··· Entries provided ···
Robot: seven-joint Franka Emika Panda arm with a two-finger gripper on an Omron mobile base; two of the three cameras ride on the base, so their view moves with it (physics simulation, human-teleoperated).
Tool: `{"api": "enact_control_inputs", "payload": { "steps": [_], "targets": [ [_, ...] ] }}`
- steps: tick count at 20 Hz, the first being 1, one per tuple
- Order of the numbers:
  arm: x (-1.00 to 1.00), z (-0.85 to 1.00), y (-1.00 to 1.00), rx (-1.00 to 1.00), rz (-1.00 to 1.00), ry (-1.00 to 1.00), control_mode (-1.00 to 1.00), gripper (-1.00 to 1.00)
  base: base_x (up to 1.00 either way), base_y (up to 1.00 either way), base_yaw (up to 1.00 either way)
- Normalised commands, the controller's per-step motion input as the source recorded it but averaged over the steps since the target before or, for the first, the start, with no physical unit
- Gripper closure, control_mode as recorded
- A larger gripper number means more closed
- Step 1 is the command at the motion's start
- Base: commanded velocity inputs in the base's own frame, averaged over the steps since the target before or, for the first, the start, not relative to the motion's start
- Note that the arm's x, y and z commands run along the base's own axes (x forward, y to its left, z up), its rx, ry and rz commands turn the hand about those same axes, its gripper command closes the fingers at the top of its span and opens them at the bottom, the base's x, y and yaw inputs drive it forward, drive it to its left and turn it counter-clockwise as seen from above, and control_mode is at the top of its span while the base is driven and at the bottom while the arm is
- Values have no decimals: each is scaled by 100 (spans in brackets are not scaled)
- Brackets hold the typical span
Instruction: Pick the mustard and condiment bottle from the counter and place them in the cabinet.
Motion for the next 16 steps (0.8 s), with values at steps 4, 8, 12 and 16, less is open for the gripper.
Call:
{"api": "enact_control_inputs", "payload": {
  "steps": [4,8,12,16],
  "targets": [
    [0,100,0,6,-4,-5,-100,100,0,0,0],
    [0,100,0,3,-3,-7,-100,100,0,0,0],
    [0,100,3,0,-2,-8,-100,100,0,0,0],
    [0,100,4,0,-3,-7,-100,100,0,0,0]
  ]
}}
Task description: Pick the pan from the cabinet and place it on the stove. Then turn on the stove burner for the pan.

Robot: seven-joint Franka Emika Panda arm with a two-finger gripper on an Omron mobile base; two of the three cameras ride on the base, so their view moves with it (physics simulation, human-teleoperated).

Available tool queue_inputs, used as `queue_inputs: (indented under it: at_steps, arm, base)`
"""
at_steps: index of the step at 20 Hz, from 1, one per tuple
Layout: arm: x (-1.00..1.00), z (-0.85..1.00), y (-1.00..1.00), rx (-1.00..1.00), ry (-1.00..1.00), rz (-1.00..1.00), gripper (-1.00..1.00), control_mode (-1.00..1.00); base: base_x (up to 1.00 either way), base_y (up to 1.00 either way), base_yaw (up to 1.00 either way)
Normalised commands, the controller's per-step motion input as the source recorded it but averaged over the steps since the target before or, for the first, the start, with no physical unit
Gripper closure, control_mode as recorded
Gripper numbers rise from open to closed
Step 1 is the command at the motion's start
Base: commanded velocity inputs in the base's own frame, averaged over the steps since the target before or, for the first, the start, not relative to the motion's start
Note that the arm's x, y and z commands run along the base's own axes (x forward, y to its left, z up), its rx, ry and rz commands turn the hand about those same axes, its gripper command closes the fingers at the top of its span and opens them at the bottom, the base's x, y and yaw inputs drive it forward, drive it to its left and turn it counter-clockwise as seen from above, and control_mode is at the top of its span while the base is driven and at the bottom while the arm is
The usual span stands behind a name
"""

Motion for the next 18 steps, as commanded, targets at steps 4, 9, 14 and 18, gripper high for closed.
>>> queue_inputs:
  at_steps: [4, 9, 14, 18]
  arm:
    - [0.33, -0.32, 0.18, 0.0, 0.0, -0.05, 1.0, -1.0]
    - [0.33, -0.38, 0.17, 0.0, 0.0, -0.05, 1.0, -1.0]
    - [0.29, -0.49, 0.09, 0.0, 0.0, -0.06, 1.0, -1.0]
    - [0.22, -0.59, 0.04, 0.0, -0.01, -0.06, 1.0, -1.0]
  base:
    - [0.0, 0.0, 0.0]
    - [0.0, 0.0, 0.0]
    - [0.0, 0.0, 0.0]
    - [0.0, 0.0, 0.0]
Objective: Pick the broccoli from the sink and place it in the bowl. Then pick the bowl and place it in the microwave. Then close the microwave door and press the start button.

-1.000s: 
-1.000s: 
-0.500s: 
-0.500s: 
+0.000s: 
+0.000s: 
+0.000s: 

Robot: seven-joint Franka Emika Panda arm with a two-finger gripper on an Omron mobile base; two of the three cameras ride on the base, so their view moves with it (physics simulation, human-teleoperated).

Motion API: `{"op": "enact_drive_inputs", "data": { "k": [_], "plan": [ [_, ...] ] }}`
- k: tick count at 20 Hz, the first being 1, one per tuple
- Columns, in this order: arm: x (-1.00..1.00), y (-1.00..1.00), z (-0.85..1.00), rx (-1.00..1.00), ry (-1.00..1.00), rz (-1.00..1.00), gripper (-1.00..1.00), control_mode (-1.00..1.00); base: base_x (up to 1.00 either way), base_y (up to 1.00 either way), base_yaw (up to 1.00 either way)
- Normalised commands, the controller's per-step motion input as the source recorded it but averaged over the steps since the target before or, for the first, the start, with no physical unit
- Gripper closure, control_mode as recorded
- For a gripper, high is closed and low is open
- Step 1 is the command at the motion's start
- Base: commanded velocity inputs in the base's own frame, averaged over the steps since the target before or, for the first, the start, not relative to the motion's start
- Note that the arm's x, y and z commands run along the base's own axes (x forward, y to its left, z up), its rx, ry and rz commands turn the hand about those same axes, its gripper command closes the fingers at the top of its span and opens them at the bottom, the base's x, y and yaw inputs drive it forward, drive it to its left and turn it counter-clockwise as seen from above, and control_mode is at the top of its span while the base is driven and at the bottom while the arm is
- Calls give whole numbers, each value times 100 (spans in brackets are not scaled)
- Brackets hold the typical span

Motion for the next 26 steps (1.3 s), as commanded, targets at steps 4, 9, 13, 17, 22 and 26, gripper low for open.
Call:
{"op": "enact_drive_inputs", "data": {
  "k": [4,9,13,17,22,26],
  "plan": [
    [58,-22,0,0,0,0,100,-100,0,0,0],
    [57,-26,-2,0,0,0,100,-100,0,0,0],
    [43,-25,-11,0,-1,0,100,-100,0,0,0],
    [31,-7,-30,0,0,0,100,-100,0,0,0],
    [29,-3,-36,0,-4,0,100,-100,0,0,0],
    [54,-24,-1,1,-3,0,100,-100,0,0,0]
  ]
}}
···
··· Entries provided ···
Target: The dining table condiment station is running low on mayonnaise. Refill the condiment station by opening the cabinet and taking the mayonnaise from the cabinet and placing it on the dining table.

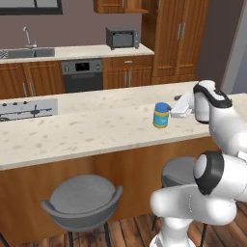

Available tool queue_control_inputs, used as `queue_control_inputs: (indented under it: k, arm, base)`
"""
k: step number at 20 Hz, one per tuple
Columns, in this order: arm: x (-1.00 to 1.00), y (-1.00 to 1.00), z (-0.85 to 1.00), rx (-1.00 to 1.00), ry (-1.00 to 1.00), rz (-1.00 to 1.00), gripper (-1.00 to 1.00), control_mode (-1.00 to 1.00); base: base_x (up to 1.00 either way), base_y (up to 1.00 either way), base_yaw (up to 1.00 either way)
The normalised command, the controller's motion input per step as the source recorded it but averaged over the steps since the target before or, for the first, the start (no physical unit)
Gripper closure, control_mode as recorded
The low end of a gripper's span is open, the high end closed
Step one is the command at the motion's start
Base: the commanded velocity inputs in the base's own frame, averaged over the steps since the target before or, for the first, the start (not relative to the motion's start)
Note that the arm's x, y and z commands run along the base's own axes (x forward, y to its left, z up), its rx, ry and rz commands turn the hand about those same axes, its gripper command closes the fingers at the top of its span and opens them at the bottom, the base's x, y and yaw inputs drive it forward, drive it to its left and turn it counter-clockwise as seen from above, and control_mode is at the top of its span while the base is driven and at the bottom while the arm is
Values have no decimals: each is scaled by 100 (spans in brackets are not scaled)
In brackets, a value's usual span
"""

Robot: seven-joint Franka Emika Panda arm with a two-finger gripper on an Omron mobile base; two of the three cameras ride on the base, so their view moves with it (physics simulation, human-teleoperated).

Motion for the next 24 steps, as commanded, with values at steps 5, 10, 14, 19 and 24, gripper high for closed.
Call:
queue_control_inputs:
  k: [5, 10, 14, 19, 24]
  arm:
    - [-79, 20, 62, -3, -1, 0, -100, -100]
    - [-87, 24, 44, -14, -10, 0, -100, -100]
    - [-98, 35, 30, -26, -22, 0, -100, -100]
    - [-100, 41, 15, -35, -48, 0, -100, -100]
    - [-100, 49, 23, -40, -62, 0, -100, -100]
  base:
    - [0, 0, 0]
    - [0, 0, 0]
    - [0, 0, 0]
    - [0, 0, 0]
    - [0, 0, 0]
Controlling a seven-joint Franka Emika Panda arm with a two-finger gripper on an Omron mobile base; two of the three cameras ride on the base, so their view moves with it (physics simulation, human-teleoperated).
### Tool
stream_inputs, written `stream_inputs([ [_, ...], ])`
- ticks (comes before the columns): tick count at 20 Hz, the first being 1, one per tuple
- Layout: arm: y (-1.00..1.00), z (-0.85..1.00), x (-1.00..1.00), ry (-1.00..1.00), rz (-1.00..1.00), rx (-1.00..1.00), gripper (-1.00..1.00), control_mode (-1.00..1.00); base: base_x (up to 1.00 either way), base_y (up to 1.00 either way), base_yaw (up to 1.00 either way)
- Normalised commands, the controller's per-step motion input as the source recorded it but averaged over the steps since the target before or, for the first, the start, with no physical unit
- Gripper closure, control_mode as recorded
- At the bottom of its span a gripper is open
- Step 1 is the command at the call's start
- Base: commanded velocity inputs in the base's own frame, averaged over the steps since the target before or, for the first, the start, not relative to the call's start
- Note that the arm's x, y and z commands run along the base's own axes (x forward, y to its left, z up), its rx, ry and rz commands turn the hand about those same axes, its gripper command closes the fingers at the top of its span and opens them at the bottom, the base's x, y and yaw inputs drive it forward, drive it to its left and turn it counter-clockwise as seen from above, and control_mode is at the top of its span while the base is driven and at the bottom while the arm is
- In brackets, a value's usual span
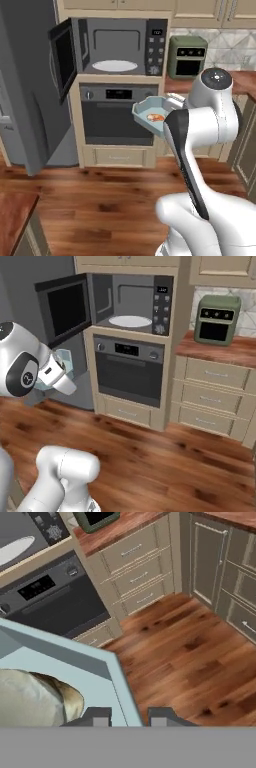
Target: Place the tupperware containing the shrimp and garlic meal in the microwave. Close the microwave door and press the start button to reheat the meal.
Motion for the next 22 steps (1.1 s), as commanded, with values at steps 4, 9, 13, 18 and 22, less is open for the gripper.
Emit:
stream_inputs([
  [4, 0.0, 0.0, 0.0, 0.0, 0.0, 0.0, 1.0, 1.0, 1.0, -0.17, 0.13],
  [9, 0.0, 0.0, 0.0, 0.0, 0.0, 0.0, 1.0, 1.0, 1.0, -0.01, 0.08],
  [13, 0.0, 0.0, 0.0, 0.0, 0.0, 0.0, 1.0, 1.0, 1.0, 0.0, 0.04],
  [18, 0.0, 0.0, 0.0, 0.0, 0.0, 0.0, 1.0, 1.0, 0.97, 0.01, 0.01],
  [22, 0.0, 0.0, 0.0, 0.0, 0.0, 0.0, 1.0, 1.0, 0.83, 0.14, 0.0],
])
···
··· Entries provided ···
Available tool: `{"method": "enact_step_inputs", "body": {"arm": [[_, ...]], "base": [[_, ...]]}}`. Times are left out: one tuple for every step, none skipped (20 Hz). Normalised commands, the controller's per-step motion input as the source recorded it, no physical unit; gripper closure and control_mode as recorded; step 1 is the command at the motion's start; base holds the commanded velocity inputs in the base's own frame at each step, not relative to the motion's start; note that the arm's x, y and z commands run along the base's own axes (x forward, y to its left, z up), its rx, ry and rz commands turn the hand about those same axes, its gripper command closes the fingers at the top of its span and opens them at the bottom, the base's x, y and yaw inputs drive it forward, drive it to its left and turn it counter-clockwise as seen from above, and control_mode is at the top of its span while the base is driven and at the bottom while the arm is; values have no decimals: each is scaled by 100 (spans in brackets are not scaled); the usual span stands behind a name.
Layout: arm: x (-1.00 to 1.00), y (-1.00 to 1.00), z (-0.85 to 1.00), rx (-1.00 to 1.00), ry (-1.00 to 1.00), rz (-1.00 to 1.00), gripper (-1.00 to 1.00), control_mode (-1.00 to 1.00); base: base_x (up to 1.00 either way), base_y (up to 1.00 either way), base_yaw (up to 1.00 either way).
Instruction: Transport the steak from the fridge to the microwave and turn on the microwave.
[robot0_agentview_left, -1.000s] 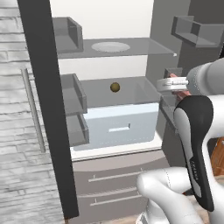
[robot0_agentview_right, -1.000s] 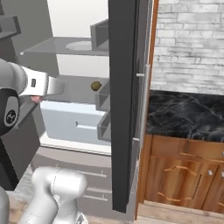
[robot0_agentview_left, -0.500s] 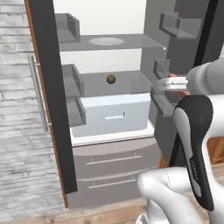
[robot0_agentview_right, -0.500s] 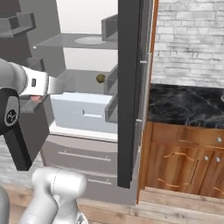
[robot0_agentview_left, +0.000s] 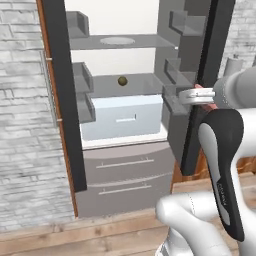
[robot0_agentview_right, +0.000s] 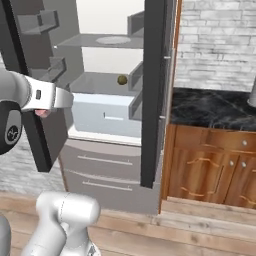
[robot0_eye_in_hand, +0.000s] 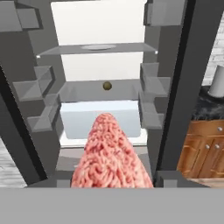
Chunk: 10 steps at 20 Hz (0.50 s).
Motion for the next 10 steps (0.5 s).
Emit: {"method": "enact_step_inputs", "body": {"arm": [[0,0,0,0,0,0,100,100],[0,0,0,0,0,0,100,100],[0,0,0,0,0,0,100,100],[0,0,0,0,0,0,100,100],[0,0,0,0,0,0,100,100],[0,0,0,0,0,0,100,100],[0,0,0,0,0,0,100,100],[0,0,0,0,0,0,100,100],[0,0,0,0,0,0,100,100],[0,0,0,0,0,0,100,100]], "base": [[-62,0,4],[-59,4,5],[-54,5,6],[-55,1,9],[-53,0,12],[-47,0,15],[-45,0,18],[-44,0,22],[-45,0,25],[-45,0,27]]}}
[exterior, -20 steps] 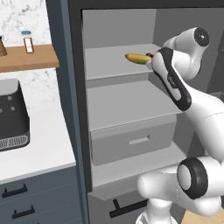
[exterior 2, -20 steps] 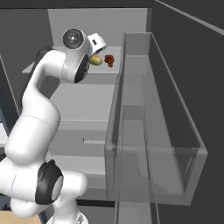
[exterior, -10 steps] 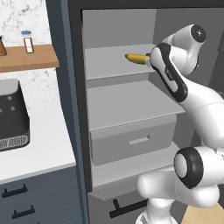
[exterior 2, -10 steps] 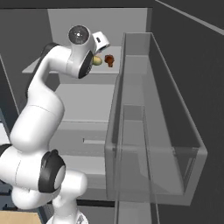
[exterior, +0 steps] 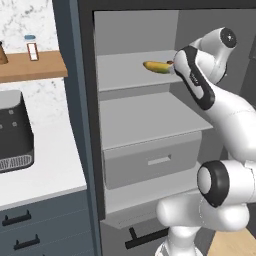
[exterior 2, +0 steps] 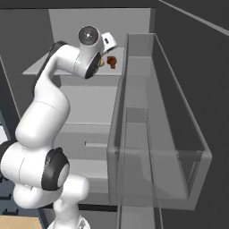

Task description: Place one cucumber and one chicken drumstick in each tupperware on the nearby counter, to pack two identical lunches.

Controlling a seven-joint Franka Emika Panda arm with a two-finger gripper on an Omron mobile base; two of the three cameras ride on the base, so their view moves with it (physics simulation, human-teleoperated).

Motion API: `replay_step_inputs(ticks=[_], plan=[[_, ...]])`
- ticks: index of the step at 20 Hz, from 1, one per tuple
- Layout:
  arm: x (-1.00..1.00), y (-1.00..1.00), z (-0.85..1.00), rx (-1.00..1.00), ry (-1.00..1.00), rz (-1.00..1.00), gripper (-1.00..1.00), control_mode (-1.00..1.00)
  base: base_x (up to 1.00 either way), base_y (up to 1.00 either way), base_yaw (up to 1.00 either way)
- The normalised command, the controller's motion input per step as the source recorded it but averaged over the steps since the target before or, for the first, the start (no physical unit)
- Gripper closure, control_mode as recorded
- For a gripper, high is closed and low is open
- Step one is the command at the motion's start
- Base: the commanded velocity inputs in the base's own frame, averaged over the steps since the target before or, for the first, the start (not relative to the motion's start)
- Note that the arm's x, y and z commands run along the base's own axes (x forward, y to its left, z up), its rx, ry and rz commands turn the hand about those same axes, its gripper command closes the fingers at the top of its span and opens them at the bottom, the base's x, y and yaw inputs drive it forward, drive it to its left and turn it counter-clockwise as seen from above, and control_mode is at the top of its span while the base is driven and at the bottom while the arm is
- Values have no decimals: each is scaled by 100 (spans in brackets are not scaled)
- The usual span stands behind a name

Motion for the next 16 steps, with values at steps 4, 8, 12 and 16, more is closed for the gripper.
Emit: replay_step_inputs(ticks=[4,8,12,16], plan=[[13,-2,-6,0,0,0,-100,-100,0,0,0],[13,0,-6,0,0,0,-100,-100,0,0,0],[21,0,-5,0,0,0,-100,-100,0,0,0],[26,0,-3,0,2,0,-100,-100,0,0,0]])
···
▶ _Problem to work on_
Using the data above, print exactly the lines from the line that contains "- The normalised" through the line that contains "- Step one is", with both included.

▶ _Response_
- The normalised command, the controller's motion input per step as the source recorded it but averaged over the steps since the target before or, for the first, the start (no physical unit)
- Gripper closure, control_mode as recorded
- For a gripper, high is closed and low is open
- Step one is the command at the motion's start

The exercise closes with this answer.